TASK DIRECTIONS:
Please write the listing below out again exactly, leaving every picture behind.

******

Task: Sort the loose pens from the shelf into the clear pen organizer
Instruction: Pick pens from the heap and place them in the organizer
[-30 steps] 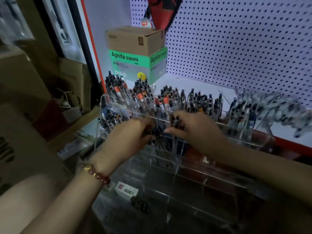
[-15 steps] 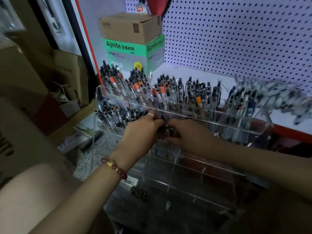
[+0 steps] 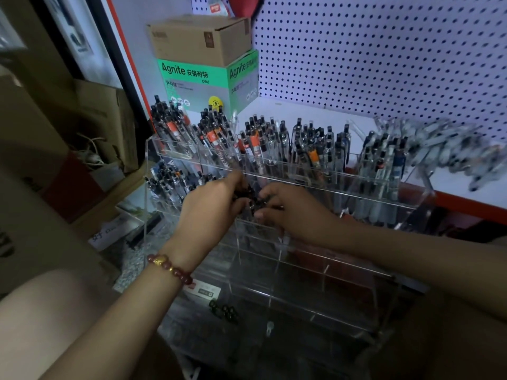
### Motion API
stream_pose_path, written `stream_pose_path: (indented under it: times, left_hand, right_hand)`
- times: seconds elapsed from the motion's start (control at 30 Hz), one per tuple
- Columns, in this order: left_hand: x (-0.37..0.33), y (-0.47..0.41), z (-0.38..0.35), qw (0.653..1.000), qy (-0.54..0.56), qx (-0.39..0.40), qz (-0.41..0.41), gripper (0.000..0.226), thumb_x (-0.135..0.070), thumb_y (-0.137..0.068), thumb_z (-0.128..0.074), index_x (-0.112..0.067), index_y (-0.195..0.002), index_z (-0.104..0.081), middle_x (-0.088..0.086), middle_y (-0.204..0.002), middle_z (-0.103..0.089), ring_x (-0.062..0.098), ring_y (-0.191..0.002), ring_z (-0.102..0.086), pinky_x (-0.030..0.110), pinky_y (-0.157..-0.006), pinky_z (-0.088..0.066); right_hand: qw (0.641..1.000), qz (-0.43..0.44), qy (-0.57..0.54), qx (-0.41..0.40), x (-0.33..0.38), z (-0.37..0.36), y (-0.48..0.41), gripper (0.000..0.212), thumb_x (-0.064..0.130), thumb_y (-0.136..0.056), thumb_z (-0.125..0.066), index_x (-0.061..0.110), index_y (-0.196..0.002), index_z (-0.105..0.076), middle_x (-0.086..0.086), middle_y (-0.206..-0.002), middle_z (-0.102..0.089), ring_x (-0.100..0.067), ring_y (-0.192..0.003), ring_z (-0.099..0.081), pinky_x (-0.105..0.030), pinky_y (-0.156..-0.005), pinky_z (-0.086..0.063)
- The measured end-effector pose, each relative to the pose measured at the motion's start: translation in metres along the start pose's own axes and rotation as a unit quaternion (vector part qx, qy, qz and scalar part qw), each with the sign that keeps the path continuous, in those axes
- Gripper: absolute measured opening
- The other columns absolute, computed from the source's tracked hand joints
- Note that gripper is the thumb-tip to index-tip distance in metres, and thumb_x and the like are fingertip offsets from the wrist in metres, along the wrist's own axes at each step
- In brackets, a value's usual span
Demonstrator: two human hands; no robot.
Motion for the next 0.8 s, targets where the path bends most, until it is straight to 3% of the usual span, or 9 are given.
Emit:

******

ANSWER BOX:
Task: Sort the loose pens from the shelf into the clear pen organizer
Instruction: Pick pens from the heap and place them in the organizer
[-30 steps] 
[-15 steps] 
[+0 steps] 
### Motion API
stream_pose_path, written `stream_pose_path: (indented under it: times, left_hand, right_hand)`
- times: seconds elapsed from the motion's start (control at 30 Hz), one per tuple
- Columns, in this order: left_hand: x (-0.37..0.33), y (-0.47..0.41), z (-0.38..0.35), qw (0.653..1.000), qy (-0.54..0.56), qx (-0.39..0.40), qz (-0.41..0.41), gripper (0.000..0.226), thumb_x (-0.135..0.070), thumb_y (-0.137..0.068), thumb_z (-0.128..0.074), index_x (-0.112..0.067), index_y (-0.195..0.002), index_z (-0.104..0.081), middle_x (-0.088..0.086), middle_y (-0.204..0.002), middle_z (-0.103..0.089), ring_x (-0.062..0.098), ring_y (-0.191..0.002), ring_z (-0.102..0.086), pinky_x (-0.030..0.110), pinky_y (-0.157..-0.006), pinky_z (-0.088..0.066); right_hand: qw (0.641..1.000), qz (-0.43..0.44), qy (-0.57..0.54), qx (-0.41..0.40), x (-0.33..0.38), z (-0.37..0.36), y (-0.48..0.41), gripper (0.000..0.212), thumb_x (-0.064..0.130), thumb_y (-0.136..0.056), thumb_z (-0.125..0.066), index_x (-0.061..0.110), index_y (-0.196..0.002), index_z (-0.105..0.076), middle_x (-0.086..0.086), middle_y (-0.206..-0.002), middle_z (-0.102..0.089), ring_x (-0.100..0.067), ring_y (-0.192..0.003), ring_z (-0.099..0.081), pinky_x (-0.105..0.030), pinky_y (-0.156..-0.005), pinky_z (-0.086..0.063)
- The measured end-effector pose, each relative to the pose measured at the motion's start: translation in metres along the start pose's own axes and rotation as a unit quaternion (vector part qx, qy, qz and scalar part qw), each with the sign that keeps the path continuous, in those axes
- Gripper: absolute measured opening
- The other columns absolute, computed from the source's tracked hand joints
- Note that gripper is the thumb-tip to index-tip distance in metres, and thumb_x and the like are fingertip offsets from the wrist in metres, along the wrist's own axes at each step
- In brackets, a value's usual span
Demonstrator: two human hands; no robot.
Motion for the next 0.8 s, targets where the path bends most, until it is straight to 3% of the usual span, or 9 are given.
Emit:

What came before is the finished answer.